### DATASET RECORDS

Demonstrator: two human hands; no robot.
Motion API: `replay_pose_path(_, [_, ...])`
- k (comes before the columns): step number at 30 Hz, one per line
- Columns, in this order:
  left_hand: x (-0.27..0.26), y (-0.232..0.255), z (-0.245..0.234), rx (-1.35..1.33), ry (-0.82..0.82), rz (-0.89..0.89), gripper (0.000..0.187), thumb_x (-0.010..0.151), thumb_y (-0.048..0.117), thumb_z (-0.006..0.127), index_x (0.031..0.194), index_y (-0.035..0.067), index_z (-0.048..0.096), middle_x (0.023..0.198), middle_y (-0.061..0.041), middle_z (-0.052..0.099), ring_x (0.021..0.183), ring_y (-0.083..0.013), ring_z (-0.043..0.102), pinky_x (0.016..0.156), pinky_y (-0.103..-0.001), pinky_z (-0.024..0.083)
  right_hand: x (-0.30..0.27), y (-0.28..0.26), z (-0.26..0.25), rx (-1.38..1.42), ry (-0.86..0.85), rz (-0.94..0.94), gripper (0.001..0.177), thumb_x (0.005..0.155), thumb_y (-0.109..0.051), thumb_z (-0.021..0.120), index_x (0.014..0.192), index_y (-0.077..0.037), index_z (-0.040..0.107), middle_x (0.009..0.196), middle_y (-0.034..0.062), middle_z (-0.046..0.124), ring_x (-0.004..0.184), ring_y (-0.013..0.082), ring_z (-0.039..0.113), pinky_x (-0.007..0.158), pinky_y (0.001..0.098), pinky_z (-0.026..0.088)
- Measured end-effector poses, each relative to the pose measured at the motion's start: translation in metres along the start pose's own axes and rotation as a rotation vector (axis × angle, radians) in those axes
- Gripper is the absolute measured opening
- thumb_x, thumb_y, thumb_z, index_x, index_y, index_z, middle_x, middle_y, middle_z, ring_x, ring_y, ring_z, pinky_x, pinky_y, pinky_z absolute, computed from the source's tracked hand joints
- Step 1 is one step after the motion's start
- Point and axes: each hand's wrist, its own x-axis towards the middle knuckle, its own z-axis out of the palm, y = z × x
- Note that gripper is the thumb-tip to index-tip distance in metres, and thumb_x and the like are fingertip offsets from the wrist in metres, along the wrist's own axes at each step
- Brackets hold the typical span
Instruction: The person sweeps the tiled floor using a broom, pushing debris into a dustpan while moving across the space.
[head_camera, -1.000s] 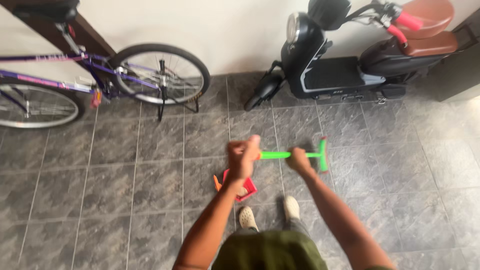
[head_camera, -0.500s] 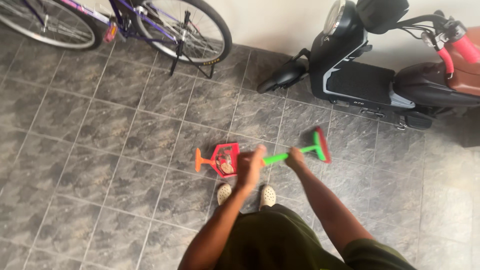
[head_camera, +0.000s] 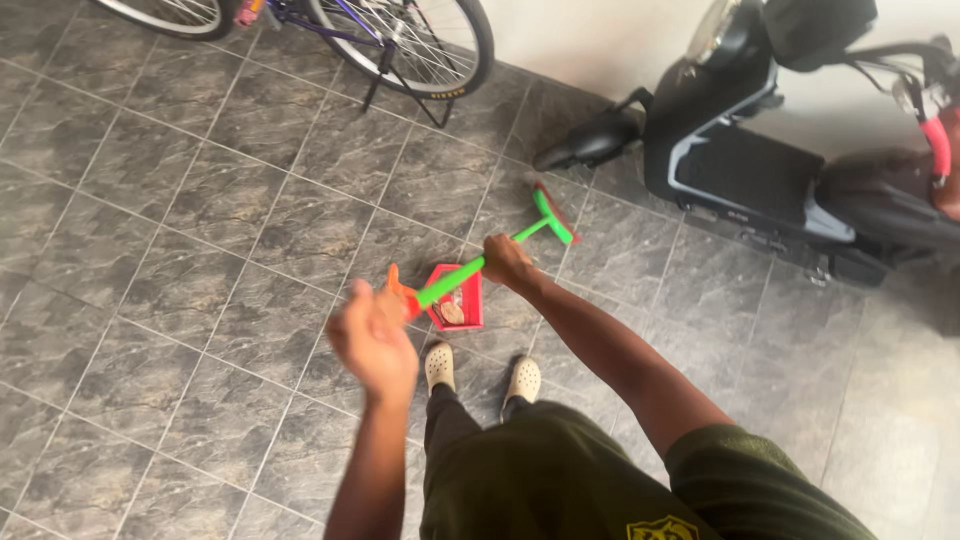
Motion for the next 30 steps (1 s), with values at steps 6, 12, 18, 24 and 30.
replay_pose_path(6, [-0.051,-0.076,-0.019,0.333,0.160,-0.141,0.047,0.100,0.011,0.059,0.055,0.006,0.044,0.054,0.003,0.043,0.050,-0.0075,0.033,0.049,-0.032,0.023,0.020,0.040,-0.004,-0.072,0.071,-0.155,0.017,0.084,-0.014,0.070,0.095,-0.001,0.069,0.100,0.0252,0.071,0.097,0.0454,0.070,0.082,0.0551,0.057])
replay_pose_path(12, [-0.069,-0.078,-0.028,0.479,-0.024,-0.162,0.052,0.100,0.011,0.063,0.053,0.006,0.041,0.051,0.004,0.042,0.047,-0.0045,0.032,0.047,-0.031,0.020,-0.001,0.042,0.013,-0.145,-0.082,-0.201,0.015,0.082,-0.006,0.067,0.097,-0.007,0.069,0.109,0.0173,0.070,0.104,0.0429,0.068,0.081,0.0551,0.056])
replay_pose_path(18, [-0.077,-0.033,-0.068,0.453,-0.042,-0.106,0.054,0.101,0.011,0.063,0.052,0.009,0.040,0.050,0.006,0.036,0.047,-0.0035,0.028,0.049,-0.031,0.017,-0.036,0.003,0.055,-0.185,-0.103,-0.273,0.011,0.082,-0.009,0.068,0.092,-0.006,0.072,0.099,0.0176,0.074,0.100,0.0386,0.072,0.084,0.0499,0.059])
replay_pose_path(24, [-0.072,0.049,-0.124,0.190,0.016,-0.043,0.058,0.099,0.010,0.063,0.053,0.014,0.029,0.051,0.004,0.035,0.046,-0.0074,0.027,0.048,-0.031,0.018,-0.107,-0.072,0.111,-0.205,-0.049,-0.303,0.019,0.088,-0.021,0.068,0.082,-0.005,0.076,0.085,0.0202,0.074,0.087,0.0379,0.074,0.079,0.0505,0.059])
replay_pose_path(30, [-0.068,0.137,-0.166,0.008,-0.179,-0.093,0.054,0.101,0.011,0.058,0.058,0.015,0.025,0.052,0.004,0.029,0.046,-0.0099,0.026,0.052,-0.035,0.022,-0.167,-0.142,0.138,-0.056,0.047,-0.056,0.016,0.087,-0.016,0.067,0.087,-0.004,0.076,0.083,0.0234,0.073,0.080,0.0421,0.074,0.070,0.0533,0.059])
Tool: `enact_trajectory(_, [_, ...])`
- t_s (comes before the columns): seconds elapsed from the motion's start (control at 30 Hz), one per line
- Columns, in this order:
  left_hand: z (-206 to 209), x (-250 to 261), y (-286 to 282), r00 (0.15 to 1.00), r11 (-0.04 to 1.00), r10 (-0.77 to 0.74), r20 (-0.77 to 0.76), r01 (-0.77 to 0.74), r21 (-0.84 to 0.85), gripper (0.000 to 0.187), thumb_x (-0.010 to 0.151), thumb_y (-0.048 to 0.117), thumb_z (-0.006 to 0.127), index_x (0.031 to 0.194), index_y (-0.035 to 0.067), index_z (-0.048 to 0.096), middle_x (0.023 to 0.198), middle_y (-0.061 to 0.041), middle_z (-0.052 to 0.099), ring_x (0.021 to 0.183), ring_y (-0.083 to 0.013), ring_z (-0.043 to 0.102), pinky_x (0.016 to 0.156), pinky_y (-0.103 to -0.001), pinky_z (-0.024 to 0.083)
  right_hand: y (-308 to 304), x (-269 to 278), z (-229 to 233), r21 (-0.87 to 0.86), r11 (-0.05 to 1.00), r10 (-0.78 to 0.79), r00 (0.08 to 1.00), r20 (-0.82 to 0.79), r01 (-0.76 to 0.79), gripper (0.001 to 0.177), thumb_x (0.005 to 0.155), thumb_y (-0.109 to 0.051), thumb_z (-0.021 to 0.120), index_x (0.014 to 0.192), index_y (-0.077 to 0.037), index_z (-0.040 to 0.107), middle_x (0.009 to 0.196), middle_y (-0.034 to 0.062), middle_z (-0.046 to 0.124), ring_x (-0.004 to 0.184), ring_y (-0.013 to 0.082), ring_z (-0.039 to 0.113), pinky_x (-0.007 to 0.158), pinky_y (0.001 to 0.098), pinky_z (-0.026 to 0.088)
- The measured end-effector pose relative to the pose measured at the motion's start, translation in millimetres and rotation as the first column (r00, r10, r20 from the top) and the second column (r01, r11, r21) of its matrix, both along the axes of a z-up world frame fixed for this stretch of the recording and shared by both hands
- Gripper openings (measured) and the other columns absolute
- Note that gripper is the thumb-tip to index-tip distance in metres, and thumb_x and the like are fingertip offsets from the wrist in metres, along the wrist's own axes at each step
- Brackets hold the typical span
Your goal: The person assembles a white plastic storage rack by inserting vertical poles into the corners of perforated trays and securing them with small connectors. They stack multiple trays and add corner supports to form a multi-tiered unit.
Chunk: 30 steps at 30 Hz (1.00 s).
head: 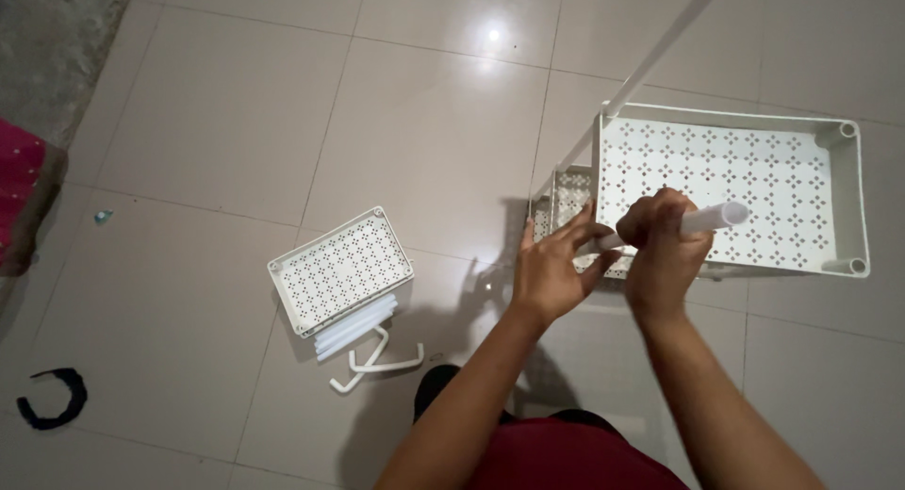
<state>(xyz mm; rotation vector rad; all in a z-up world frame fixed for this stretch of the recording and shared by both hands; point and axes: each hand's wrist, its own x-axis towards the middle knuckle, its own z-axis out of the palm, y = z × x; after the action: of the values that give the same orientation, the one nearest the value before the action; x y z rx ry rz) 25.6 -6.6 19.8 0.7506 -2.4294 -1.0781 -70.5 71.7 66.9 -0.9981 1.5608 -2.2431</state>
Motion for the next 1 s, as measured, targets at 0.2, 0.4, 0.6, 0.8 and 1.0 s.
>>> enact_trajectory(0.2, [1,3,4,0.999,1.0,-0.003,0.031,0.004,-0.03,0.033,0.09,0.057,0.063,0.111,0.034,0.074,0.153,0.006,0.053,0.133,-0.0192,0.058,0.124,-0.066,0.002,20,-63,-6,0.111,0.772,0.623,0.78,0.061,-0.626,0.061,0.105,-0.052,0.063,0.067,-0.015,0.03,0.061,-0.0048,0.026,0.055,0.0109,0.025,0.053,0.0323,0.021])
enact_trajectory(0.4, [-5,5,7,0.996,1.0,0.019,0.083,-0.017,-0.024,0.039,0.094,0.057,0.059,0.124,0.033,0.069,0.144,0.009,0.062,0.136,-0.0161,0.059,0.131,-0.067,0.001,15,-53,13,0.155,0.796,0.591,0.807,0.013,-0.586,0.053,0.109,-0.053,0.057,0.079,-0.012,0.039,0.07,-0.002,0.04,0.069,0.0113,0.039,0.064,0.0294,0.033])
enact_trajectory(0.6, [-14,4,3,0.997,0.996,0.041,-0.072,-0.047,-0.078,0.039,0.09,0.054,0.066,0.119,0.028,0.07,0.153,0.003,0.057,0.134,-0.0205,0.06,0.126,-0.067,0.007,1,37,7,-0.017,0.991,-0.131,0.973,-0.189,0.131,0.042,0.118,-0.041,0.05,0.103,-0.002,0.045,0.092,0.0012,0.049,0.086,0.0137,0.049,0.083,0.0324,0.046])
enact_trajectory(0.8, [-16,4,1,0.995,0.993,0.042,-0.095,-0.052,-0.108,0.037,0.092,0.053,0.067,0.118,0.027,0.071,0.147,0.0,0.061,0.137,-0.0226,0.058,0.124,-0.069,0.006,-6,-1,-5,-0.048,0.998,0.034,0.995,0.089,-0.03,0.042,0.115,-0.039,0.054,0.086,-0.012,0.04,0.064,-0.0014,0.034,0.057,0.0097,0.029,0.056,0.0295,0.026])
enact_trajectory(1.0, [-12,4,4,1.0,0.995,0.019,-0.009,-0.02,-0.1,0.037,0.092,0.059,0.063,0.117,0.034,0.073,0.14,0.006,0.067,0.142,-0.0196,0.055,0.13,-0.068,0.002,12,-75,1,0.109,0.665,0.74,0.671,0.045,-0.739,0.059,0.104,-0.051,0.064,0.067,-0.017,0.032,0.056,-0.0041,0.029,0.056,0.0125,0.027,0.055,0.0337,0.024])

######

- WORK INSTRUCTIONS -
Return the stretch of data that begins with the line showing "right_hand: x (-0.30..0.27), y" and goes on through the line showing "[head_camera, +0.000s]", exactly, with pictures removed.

- RESULT OF THE EXERCISE -
  right_hand: x (-0.30..0.27), y (-0.28..0.26), z (-0.26..0.25), rx (-1.38..1.42), ry (-0.86..0.85), rz (-0.94..0.94), gripper (0.001..0.177), thumb_x (0.005..0.155), thumb_y (-0.109..0.051), thumb_z (-0.021..0.120), index_x (0.014..0.192), index_y (-0.077..0.037), index_z (-0.040..0.107), middle_x (0.009..0.196), middle_y (-0.034..0.062), middle_z (-0.046..0.124), ring_x (-0.004..0.184), ring_y (-0.013..0.082), ring_z (-0.039..0.113), pinky_x (-0.007..0.158), pinky_y (0.001..0.098), pinky_z (-0.026..0.088)
- Measured end-effector poses, each relative to the pose measured at the motion's start: translation in metres along the start pose's own axes and rotation as a rotation vector (axis × angle, radians) in those axes
- Gripper is the absolute measured opening
- thumb_x, thumb_y, thumb_z, index_x, index_y, index_z, middle_x, middle_y, middle_z, ring_x, ring_y, ring_z, pinky_x, pinky_y, pinky_z absolute, computed from the source's tracked hand joints
- Step 1 is one step after the motion's start
- Point and axes: each hand's wrist, its own x-axis towards the middle knuckle, its own z-axis out of the palm, y = z × x
- Note that gripper is the thumb-tip to index-tip distance in metres, and thumb_x and the like are fingertip offsets from the wrist in metres, along the wrist's own axes at each step
- Brackets hold the typical span
Instruction: The person sweeps the tiled floor using a broom, pushing debris into a dustpan while moving across the space.
[head_camera, -1.000s] 
[head_camera, -0.500s] 
[head_camera, +0.000s] 

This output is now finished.